Things need to change around this house!
Call me crazy, but I don't want to look at my phone while I’m at the urinal anymore.
I don't want to refresh multiple social media accounts for knee-jerk reactions to unread articles.
For chrissake, I’m too old for this. I’m a geriatric millennial!
I recently discovered an old podcast from 2009 in which I lamented that social media "was killing me."
I was saying this in 2009??!!! AND I STILL USE IT?
I reasoned, as I still do, that I needed to be on all social media platforms because I was an artist. Not being on social media gave me no voice, no way to "build an audience.”
And while it's heartening to see people leave social media platforms for ideological reasons, my desire to flee was never ideological.
MINE WAS HUMAN!
I think what we’re doing is inhumane!
And yet...I can't leave them.
Not yet! I have a novel that I spent years on. I need to make sure people know it exists. I need to make dumb TikTok videos, goofball posts, anything to get eyeballs.
To be fair, there is part of me that enjoys it. The carnival barker nature of it. Step right up! Let me tell you a tale! It can be fun if you don’t take yourself seriously.

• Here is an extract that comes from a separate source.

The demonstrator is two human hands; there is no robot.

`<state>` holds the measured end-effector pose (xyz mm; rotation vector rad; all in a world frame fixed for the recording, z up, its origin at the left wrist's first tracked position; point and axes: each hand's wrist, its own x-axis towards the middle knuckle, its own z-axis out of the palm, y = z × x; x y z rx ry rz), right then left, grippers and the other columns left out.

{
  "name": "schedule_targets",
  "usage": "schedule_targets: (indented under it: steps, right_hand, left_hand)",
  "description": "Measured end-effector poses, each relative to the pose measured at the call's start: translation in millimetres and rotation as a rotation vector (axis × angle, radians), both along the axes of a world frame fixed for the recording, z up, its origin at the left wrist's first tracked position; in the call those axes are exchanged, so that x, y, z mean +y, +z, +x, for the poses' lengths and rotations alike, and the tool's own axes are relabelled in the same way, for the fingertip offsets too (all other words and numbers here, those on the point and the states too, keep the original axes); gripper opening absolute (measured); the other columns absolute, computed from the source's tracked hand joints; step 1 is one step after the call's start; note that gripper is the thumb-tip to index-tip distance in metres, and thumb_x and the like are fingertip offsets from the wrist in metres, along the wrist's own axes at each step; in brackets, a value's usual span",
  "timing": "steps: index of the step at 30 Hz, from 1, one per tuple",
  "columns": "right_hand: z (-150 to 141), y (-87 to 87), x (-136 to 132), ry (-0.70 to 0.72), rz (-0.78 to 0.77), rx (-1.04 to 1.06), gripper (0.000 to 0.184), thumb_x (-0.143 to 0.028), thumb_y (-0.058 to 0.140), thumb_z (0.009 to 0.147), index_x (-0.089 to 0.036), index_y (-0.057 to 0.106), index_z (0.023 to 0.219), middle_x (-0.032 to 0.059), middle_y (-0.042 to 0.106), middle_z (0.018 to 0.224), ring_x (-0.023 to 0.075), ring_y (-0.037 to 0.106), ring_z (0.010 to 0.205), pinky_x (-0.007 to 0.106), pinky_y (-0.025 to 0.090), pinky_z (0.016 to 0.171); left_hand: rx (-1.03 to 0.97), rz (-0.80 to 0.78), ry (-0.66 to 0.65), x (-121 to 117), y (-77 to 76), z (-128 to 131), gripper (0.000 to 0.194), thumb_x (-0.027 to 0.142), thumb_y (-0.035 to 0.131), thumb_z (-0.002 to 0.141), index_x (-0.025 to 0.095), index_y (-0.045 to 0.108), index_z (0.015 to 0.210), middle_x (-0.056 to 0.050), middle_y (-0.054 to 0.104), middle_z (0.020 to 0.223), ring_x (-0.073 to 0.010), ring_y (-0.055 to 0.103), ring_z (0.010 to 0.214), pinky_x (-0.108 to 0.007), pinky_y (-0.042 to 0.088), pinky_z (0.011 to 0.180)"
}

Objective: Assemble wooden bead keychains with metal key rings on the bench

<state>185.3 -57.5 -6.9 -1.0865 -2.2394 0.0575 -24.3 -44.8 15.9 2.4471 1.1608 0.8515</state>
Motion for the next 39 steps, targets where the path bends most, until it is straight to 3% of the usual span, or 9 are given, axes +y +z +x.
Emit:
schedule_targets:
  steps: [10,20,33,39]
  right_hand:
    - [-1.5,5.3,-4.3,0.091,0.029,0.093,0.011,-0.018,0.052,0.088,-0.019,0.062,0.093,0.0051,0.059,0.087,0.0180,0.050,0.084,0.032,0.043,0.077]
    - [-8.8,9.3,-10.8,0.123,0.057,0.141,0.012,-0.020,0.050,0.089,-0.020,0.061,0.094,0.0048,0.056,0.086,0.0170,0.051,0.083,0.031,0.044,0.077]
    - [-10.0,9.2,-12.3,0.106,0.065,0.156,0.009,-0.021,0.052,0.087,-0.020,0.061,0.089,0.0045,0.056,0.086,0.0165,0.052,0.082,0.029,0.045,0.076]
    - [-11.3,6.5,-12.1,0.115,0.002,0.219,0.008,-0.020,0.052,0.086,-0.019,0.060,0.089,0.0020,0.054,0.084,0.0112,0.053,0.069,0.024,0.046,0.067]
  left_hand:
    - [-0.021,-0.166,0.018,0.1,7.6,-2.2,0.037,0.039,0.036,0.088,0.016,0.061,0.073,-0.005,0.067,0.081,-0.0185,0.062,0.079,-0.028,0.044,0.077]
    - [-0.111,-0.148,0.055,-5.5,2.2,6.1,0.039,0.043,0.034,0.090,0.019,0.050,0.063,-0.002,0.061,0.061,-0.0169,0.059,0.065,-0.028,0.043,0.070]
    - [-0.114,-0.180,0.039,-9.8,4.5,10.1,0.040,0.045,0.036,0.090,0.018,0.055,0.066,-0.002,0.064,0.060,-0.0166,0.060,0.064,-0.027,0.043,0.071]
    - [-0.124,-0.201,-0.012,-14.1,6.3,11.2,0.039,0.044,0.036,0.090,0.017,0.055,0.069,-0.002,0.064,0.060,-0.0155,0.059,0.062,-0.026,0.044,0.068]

But what’s the long-term cost? I have an outline for my next novel just sitting there. Waiting to dive in. I could be doing that, right?
I’m torn. If I’m not promoting the new novel, what’s the point of a second one?
If a tree falls in a forest and no one is around to hear it, does it make a sound?
STILL…
I’ve been complaining about this since 2009!!!
When am I going to shit or get off the pot?
And when I shit, am I going to be staring at my phone still?
For chrissakes!
It's gotta end!
And lord knows I’m trying! I really am!
In March, my light phone should be shipping. And with it, a disconnection from the constant drip feed of content.
That’s a first step, right?
If I can sever this connection in my pocket, maybe I can slowly dissolve the rest of the bonds?
That 2009 podcast also got me thinking of Tumblr and how free and experimental that felt.
I want to get back to that feeling on this Substack! I don't want to write long editorials about something that annoys me! There are plenty of better-written Substacks that do that!
I want to post cartoons, audio snippets, videos, anything. I want this to be experimental, a depository of art and thoughts.
LIKE GARTH BROOKS WISHED FOR!
Eventually, I will quit all of social media. I think!
I’m pretty sure!
By the end of the year I’m going to throw up a graphic that says “FIND ME AT THIS SUBSTACK, PEACE.”
And be done!
Right???
Social media has given me the illusion of many friends, but when push comes to shove, how many of them do I truly have? Maybe, by eliminating social media, I can rebuild the human part of my life?
Or maybe everyone will just be annoyed I’m not on social media and eventually I will feel like I’m missing out?
Listen. I’m trying!
We can keep feeding our humanity into the machine or cut the strings and start over.
I swear to God, I'm cutting the strings!
I swear to God, I’m going to start over!